• [Work request]
Using the entries below, write out the line with "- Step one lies", the line with "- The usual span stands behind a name", and every line in between, exactly as each is written.

────────

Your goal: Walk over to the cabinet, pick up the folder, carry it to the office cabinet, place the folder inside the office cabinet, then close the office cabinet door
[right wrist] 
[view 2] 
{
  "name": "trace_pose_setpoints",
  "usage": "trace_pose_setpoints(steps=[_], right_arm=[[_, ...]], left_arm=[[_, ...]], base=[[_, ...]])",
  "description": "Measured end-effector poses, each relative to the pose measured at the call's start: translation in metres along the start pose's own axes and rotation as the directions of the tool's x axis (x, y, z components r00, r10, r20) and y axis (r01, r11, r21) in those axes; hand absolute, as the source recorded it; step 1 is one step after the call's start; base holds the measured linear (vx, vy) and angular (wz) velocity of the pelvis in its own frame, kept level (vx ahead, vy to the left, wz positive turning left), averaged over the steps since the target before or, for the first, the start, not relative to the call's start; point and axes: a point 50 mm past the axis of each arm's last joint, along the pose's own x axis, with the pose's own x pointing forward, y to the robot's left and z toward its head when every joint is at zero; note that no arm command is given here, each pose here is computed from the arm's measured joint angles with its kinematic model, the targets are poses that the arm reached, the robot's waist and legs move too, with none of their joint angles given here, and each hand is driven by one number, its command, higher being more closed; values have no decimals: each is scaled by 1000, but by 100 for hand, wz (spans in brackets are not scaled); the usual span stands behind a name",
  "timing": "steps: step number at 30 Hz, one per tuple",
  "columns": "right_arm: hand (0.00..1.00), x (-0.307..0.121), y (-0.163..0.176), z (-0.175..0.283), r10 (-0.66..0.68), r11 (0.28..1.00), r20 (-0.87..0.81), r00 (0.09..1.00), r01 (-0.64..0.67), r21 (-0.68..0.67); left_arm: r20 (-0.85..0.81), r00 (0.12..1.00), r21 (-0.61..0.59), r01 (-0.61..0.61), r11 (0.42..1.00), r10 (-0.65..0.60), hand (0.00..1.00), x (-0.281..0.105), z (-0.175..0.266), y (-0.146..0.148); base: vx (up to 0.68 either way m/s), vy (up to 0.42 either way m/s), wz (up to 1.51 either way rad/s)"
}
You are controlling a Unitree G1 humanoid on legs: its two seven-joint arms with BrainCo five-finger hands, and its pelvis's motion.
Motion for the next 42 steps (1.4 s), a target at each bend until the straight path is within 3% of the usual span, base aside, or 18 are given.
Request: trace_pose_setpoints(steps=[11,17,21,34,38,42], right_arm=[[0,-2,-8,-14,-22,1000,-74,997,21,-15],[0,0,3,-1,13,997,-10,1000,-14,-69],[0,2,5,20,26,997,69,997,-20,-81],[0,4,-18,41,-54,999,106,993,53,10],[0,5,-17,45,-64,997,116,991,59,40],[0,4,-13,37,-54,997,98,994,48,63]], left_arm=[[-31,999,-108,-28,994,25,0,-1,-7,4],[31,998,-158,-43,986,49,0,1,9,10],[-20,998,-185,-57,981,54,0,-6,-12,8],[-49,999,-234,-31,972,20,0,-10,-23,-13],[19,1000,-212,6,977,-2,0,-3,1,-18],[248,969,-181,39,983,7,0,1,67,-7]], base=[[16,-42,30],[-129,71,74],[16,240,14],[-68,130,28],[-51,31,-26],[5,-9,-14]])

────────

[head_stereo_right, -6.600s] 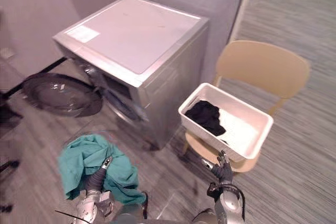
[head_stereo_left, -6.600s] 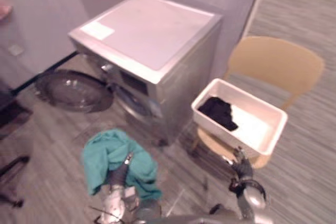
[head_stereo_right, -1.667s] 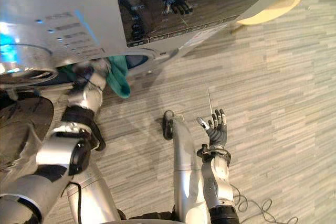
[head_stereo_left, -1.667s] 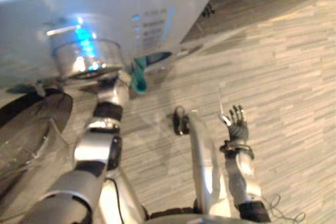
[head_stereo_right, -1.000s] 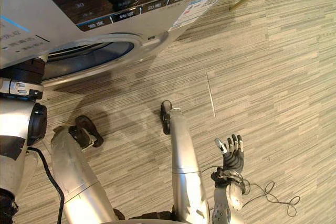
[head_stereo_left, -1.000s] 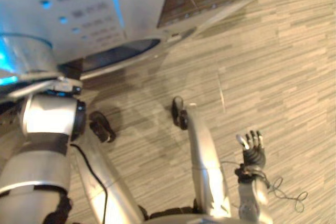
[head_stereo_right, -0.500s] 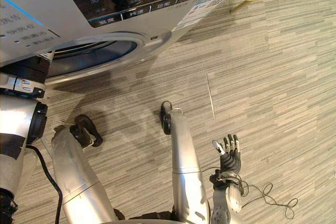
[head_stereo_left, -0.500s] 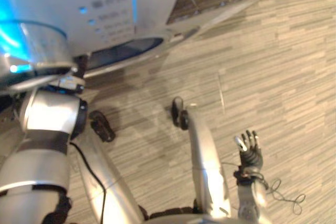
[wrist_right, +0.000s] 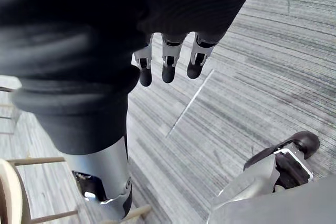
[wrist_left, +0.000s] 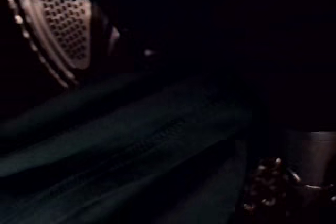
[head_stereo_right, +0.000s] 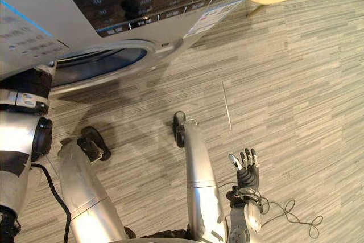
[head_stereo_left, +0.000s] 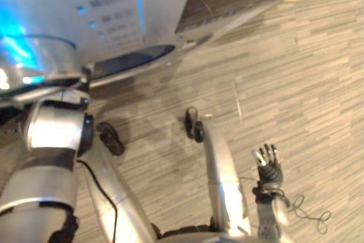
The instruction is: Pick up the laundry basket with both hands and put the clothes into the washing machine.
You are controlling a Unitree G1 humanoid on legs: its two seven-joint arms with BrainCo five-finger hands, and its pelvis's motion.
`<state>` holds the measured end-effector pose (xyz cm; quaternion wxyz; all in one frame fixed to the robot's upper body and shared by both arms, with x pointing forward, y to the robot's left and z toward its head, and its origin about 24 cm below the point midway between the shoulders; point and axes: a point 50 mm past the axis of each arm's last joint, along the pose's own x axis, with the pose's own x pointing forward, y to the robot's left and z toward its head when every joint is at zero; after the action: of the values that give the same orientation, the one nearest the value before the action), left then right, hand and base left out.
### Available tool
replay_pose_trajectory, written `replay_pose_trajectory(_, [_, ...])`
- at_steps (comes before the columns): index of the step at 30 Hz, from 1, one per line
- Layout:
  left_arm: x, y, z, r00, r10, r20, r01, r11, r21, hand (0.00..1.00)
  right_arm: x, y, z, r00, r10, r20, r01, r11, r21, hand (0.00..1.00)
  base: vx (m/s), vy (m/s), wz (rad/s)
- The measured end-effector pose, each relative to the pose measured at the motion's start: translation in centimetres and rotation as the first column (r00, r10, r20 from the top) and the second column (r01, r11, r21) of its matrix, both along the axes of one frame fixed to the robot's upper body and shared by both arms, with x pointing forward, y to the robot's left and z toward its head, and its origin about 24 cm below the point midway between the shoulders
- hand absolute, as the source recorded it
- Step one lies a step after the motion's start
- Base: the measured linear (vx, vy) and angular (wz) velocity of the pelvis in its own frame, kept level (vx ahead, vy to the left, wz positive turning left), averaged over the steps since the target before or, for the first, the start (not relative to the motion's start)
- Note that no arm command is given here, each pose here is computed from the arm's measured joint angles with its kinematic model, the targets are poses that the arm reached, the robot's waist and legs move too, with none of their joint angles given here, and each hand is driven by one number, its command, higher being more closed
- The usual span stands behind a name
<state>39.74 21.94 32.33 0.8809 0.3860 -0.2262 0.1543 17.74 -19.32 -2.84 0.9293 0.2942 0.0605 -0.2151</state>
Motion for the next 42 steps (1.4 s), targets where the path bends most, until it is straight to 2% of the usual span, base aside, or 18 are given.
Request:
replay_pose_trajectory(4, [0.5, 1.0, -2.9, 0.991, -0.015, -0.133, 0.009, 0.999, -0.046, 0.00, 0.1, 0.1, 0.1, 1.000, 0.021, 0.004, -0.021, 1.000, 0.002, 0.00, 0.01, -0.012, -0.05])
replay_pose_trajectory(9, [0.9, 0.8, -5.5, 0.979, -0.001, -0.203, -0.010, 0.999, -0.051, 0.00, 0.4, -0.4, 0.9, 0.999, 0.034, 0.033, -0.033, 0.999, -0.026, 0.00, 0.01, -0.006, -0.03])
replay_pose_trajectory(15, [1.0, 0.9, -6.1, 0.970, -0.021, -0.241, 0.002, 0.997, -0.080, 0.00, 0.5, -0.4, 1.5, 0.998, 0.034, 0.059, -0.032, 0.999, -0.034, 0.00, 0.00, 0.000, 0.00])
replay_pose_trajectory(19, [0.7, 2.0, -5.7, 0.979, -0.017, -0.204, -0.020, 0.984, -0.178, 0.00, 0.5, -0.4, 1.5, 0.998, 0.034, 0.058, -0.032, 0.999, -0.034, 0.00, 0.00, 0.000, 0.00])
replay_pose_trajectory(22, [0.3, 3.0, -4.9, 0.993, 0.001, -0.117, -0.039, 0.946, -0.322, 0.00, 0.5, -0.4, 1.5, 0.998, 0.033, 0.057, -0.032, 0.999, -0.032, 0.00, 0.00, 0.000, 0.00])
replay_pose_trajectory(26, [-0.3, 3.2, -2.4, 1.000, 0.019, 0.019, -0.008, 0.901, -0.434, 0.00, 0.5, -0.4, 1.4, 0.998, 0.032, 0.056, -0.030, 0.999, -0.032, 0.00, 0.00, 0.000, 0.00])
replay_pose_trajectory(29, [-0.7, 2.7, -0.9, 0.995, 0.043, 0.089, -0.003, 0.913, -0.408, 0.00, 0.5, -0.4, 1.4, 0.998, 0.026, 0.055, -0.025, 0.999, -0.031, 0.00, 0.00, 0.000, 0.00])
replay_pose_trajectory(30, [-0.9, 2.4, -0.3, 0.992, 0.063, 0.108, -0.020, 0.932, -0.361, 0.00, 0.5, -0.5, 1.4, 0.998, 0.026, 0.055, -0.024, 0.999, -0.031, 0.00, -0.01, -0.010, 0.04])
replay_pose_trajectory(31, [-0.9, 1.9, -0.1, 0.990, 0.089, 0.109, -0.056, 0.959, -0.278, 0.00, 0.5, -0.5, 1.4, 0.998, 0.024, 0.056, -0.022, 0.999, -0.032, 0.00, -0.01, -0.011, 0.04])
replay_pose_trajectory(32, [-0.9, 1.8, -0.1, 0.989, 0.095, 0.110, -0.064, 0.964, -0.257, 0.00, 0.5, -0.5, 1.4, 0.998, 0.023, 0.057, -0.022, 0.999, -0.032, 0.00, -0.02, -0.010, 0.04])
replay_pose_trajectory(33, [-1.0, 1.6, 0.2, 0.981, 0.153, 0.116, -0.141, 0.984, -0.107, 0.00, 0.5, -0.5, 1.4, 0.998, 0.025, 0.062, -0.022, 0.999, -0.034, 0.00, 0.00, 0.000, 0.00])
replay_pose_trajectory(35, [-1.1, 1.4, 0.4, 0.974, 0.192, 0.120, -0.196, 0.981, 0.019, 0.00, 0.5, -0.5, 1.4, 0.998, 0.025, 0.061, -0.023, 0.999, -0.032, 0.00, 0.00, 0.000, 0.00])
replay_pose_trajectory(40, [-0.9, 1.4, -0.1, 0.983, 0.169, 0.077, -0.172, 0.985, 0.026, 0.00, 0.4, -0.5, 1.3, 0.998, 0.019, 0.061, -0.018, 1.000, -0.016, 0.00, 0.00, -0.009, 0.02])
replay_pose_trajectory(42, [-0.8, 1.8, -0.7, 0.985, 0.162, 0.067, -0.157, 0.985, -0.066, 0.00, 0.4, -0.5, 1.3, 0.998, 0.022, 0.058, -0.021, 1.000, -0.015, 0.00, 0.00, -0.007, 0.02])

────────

• [Task output]
- Step one lies a step after the motion's start
- Base: the measured linear (vx, vy) and angular (wz) velocity of the pelvis in its own frame, kept level (vx ahead, vy to the left, wz positive turning left), averaged over the steps since the target before or, for the first, the start (not relative to the motion's start)
- Note that no arm command is given here, each pose here is computed from the arm's measured joint angles with its kinematic model, the targets are poses that the arm reached, the robot's waist and legs move too, with none of their joint angles given here, and each hand is driven by one number, its command, higher being more closed
- The usual span stands behind a name

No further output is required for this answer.